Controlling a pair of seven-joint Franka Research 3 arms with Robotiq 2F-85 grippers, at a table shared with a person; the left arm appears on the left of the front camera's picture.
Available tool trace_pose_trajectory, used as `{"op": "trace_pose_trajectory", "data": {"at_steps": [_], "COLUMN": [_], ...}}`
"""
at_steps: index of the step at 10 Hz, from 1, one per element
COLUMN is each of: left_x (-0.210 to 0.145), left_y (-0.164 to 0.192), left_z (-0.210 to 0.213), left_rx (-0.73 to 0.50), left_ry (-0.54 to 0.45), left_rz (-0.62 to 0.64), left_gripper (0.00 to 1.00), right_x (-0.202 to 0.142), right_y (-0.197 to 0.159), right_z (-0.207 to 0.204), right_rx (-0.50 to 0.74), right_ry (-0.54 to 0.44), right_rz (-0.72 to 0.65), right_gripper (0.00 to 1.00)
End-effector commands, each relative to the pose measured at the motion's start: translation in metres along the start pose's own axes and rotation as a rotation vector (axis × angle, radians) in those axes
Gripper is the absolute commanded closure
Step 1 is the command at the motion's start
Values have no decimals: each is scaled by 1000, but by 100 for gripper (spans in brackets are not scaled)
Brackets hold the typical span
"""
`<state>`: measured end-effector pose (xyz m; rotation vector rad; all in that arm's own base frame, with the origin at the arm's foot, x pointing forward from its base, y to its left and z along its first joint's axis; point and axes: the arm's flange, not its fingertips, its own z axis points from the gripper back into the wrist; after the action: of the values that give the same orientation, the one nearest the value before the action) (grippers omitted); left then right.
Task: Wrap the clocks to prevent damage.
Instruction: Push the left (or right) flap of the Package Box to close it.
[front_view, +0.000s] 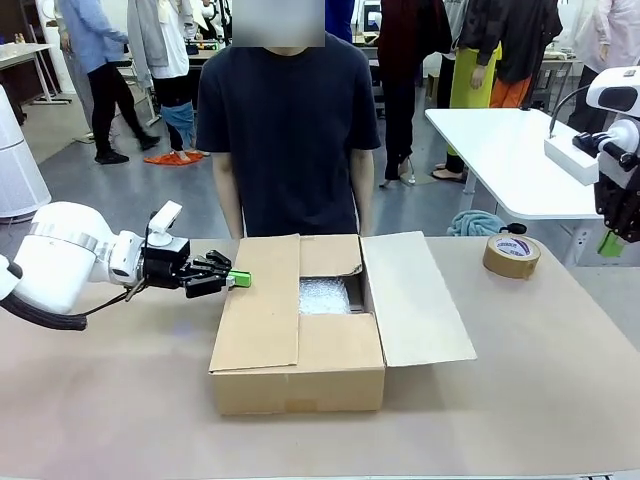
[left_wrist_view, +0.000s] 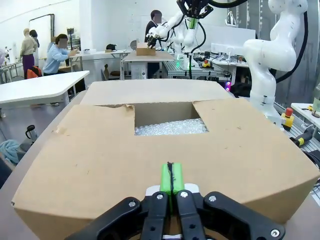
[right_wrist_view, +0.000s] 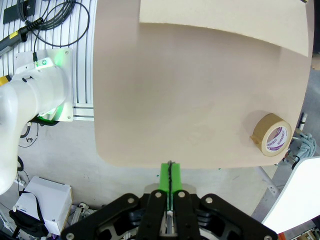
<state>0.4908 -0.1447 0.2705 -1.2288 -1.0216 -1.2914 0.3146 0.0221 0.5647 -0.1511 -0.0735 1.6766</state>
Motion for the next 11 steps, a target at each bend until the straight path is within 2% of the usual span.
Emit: {"op": "trace_pose_trajectory", "data": {"at_steps": [1,9,10,11], "left_x": [-3,-3,-3,-3], "left_y": [0,0,0,0], "left_z": [0,0,0,0], "left_rx": [2,2,2,2], "left_ry": [10,10,10,10], "left_rz": [3,3,3,3], "left_gripper": [100,100,100,100], "right_x": [0,0,-16,-33], "right_y": [0,0,-23,-37], "right_z": [-2,0,-7,-23], "right_rx": [3,0,-1,-18], "right_ry": [-21,0,-281,-429], "right_rz": [15,0,-36,-87], "right_gripper": [99,99,99,99]}}
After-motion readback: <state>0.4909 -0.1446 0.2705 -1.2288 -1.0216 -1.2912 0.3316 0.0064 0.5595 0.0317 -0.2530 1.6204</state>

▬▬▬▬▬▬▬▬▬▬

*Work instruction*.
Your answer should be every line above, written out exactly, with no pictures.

*Exercise response*.
Controlling a pair of seven-joint Franka Research 3 arms with Robotiq 2F-85 grippers, at a table shared with a person; the left arm appears on the left of the front camera's picture.
Available tool trace_pose_trajectory, used as `{"op": "trace_pose_trajectory", "data": {"at_steps": [_], "COLUMN": [_], ...}}`
"""
at_steps: index of the step at 10 Hz, from 1, one per element
COLUMN is each of: left_x (-0.210 to 0.145), left_y (-0.164 to 0.192), left_z (-0.210 to 0.213), left_rx (-0.73 to 0.50), left_ry (-0.54 to 0.45), left_rz (-0.62 to 0.64), left_gripper (0.00 to 1.00), right_x (-0.202 to 0.142), right_y (-0.197 to 0.159), right_z (-0.207 to 0.204), right_rx (-0.50 to 0.74), right_ry (-0.54 to 0.44), right_rz (-0.72 to 0.65), right_gripper (0.00 to 1.00)
End-effector commands, each relative to the pose measured at the motion's start: translation in metres along the start pose's own axes and rotation as a rotation vector (axis × angle, radians) in those axes
Gripper is the absolute commanded closure
Step 1 is the command at the motion's start
Values have no decimals: each is scaled by 1000, but by 100 for gripper (spans in brackets are not scaled)
Brackets hold the typical span
"""
`<state>`: measured end-effector pose (xyz m; rotation vector rad; all in that arm's own base frame, with the origin at the arm's foot, x pointing forward from its base, y to its left and z along its first joint's axis; point and axes: the arm's flange, not its fingertips, its own z axis points from the gripper back into the wrist; after the action: of the values that give the same orientation, the one nearest the value before the action) (grippers omitted); left then right.
Task: Wrap the clocks to prevent damage.
Instruction: Push the left (or right) flap of the Package Box to close it.
[front_view, +0.000s] 
[left_wrist_view, +0.000s] 
[right_wrist_view, +0.000s] 
<state>0.4908 -0.1447 0.2705 -1.2288 -1.0216 -1.2914 0.3146 0.0221 0.5647 -0.1511 -0.0735 1.6766</state>
Motion for the next 11 steps, a target at each bend until the straight path is within 2% of the usual span.
Emit: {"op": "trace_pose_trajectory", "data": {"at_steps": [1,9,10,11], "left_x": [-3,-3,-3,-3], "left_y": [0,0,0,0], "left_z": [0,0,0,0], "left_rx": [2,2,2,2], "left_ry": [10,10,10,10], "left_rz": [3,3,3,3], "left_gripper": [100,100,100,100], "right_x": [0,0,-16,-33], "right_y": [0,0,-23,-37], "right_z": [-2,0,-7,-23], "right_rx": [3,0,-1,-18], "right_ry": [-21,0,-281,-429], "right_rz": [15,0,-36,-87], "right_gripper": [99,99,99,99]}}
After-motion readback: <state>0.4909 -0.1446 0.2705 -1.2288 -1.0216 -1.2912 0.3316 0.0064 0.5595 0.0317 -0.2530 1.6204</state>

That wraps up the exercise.